Supplied material

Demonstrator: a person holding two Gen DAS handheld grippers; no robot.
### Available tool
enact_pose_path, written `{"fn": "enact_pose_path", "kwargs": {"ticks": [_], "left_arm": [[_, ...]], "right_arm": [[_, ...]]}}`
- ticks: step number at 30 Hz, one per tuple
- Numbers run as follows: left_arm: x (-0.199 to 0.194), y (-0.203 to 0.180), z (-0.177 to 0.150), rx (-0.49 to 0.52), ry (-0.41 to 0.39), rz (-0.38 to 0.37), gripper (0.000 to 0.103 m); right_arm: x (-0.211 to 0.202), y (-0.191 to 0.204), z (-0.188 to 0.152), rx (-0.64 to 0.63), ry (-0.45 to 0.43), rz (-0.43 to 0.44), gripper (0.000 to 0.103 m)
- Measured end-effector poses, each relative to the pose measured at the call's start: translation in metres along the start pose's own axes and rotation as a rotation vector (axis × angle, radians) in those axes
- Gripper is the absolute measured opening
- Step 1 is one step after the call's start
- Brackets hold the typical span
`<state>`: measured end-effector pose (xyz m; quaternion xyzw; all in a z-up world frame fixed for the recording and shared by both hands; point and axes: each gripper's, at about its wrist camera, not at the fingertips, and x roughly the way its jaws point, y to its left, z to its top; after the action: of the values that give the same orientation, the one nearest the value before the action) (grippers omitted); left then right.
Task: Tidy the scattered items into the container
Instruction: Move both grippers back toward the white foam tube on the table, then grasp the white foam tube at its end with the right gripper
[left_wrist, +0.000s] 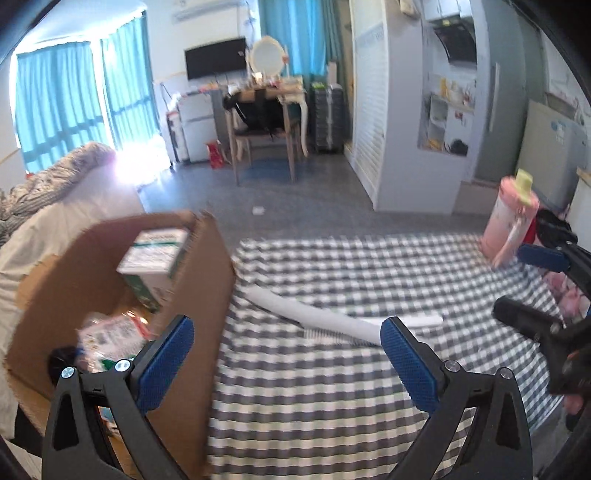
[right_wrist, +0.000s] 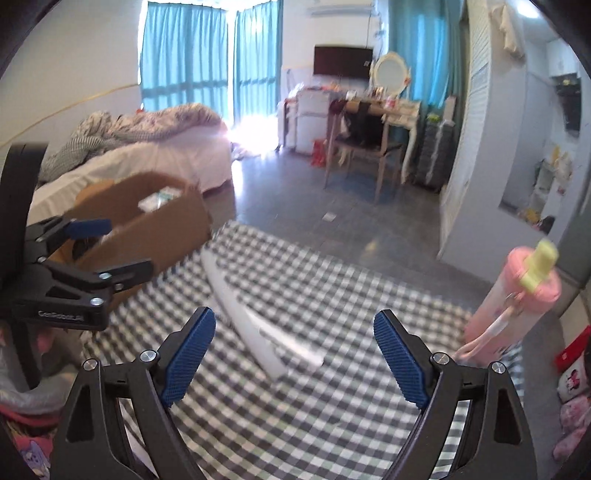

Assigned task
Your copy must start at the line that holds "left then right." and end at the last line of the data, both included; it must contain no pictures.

Response to this task
`<state>`: measured end-effector pose (xyz m; quaternion xyzw; all in a z-up world frame fixed for the recording and shared by both hands; point and axes: each gripper's, at about its wrist camera, not at the fingertips, and x roughly the way its jaws point, y to its left, z to its top; after the action: of the values that give the same orientation, the one nearest the value before the action) (grippers omitted); left then right.
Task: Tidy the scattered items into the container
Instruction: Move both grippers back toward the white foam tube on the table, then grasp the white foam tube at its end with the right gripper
[left_wrist, +0.000s] 
[right_wrist, +0.000s] 

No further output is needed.